Find the line with "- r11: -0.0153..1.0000" in the entries below. Repeat it, every following line, and the line with "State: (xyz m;", exactly and with nothing added.

◆ ◆ ◆

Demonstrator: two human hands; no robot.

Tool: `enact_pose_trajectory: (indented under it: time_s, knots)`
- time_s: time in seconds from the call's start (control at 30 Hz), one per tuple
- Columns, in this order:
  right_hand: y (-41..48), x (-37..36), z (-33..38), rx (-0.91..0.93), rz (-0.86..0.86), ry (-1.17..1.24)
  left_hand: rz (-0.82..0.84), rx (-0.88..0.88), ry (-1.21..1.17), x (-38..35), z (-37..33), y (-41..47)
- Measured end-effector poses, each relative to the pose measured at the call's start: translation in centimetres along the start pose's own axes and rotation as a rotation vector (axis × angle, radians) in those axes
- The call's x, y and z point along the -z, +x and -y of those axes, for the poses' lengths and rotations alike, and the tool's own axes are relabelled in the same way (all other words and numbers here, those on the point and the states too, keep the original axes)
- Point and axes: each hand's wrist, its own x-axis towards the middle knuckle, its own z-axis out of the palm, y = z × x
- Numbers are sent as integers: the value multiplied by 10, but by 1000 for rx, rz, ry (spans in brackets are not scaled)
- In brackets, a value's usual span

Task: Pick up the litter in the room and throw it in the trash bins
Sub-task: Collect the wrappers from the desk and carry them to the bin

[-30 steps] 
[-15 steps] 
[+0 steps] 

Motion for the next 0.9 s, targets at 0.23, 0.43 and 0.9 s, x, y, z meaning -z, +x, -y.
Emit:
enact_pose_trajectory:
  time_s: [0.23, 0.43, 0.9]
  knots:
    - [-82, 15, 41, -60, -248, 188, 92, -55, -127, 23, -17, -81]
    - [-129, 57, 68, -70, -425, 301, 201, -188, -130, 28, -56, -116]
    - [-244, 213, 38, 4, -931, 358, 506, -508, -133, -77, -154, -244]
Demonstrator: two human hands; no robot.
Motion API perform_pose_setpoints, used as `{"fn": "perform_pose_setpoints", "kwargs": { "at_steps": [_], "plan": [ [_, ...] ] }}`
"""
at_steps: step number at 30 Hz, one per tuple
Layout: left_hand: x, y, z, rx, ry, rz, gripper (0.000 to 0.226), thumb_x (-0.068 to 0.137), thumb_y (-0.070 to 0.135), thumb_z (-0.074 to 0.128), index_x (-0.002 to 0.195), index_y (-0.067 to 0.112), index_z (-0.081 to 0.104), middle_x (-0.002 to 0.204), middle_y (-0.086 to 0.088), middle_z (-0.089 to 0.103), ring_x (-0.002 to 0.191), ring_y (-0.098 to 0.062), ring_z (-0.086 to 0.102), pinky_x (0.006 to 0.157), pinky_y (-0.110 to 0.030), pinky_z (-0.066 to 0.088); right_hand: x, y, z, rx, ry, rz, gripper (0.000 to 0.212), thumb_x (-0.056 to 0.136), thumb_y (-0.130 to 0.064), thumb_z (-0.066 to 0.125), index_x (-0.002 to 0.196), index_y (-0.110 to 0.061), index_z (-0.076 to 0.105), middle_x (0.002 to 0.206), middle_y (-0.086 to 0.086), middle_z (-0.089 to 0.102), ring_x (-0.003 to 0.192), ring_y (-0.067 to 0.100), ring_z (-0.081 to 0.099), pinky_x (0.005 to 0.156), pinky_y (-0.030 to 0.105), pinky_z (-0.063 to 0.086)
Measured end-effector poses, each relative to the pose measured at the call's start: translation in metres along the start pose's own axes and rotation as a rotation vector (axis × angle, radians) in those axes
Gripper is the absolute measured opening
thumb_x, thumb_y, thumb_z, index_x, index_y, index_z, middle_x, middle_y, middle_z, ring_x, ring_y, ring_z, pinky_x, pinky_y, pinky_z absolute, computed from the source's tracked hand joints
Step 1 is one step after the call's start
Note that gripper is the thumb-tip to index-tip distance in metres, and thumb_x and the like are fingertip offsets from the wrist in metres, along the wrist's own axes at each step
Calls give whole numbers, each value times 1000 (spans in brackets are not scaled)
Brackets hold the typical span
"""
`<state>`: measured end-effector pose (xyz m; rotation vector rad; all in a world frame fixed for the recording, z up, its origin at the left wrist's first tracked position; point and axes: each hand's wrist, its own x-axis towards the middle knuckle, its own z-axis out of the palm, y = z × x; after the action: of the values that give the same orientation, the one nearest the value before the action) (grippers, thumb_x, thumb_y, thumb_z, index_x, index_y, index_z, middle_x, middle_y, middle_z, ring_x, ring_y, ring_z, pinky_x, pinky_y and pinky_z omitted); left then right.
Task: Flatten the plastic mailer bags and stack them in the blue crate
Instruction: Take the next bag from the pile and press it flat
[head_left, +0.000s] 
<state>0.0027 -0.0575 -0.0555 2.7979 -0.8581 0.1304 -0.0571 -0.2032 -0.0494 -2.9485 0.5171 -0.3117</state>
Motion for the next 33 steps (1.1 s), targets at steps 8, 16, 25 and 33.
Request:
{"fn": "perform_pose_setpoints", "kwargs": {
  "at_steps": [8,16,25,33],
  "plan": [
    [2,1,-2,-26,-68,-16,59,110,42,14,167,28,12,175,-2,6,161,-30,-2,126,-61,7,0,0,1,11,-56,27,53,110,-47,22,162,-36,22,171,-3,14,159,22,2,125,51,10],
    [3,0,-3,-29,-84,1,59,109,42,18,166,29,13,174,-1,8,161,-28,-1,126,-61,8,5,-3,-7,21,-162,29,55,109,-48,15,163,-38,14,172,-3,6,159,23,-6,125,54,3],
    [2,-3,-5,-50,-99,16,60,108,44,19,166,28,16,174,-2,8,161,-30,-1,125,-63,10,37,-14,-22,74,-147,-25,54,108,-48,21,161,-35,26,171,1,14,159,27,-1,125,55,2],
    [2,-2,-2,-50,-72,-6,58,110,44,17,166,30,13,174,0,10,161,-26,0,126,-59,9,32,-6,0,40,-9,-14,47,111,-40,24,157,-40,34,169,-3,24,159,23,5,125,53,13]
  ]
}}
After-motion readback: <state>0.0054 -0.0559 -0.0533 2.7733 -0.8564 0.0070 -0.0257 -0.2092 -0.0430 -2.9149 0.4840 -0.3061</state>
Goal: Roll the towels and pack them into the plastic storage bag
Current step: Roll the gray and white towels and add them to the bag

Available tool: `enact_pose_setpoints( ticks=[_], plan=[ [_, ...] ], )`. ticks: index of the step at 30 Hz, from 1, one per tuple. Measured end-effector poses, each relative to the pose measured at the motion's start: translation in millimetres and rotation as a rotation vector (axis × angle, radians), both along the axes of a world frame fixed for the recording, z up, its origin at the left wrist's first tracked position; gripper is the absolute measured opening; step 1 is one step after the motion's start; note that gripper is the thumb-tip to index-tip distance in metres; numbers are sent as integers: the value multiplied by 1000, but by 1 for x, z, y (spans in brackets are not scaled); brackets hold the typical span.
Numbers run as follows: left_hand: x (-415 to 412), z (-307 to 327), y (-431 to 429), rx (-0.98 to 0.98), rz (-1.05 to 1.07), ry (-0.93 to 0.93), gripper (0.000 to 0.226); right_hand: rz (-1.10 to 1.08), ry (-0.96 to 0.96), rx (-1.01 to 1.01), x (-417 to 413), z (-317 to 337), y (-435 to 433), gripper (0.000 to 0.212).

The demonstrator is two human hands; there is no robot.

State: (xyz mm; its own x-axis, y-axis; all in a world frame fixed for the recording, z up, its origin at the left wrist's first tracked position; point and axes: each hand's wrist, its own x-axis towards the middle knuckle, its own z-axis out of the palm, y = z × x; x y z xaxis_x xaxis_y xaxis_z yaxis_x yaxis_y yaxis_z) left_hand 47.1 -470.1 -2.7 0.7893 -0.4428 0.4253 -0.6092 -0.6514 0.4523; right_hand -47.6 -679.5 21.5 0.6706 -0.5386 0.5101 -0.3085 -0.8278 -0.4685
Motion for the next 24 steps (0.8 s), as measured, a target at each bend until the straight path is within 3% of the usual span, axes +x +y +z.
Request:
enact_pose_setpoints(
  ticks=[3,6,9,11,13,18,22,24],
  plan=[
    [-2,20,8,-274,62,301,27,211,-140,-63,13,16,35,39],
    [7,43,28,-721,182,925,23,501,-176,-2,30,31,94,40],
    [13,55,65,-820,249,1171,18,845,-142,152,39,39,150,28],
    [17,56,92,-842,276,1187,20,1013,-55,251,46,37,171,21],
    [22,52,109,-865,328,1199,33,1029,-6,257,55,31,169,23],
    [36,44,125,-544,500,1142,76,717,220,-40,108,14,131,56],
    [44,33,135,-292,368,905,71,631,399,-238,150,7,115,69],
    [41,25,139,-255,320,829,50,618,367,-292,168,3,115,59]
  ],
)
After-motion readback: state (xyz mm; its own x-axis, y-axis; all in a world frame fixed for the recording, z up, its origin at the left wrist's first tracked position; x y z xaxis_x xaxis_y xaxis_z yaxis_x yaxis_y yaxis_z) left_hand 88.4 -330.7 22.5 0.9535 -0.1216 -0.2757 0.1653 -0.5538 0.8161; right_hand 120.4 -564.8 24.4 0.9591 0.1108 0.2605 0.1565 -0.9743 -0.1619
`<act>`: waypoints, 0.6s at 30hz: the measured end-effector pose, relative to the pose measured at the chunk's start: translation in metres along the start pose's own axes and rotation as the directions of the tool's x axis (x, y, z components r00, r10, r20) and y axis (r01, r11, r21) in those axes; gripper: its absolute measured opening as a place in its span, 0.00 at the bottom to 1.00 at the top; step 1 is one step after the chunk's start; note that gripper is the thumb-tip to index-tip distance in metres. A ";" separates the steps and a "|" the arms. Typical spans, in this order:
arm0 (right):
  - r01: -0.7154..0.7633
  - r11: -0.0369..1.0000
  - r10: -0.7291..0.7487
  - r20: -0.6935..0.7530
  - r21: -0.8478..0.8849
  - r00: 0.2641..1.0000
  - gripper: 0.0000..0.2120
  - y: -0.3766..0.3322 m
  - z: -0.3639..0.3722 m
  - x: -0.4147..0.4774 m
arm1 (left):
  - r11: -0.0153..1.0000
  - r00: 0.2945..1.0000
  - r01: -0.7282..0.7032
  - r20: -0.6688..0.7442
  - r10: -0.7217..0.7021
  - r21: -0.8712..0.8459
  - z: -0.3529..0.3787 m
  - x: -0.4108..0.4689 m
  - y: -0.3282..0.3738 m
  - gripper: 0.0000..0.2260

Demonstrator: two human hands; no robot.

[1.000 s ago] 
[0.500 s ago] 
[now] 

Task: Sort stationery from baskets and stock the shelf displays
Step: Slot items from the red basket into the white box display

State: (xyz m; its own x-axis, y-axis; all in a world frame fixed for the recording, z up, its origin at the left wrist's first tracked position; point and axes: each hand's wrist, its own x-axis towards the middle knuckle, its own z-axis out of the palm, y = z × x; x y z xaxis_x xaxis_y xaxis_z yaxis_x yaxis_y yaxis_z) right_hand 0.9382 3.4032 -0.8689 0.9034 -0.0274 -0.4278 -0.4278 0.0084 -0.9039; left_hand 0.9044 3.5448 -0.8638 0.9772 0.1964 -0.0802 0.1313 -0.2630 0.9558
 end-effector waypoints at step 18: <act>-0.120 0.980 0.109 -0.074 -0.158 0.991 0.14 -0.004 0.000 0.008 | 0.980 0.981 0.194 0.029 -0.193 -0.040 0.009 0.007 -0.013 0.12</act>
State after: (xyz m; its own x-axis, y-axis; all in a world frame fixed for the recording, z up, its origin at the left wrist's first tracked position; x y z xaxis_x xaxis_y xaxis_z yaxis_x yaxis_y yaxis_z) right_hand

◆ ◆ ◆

#### RESPONSE BELOW
  - r11: -0.0153..1.0000
  - r00: 0.2945..1.0000
  - r01: -0.7282..0.7032
  - r20: -0.6688..0.7442
  - r10: -0.7217..0.7021
  - r21: -0.8712..0.8459
  - z: -0.3529..0.3787 m
  - x: -0.4108..0.4689 m
  - y: -0.3282..0.3738 m
  - gripper: 0.0000..0.2260

Demonstrator: two human hands; no robot.

[1.000 s ago] 
[0.500 s ago] 
[now] 

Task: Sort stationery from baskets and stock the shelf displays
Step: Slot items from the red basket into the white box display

State: (xyz m; its own x-axis, y-axis; all in a world frame fixed for the recording, z up, its origin at the left wrist's first tracked position; point and axes: each hand's wrist, its own x-axis towards the middle knuckle, its own z-axis out of the palm, y = z × x; x y z xaxis_x xaxis_y xaxis_z yaxis_x yaxis_y yaxis_z) right_hand 0.9382 3.4032 -0.8689 0.9034 -0.0274 -0.4278 -0.4278 0.0084 -0.9039; left_hand 0.9044 3.5448 -0.8638 0.9772 0.1964 -0.0802 0.1313 -0.2630 0.9558

This output is now finished.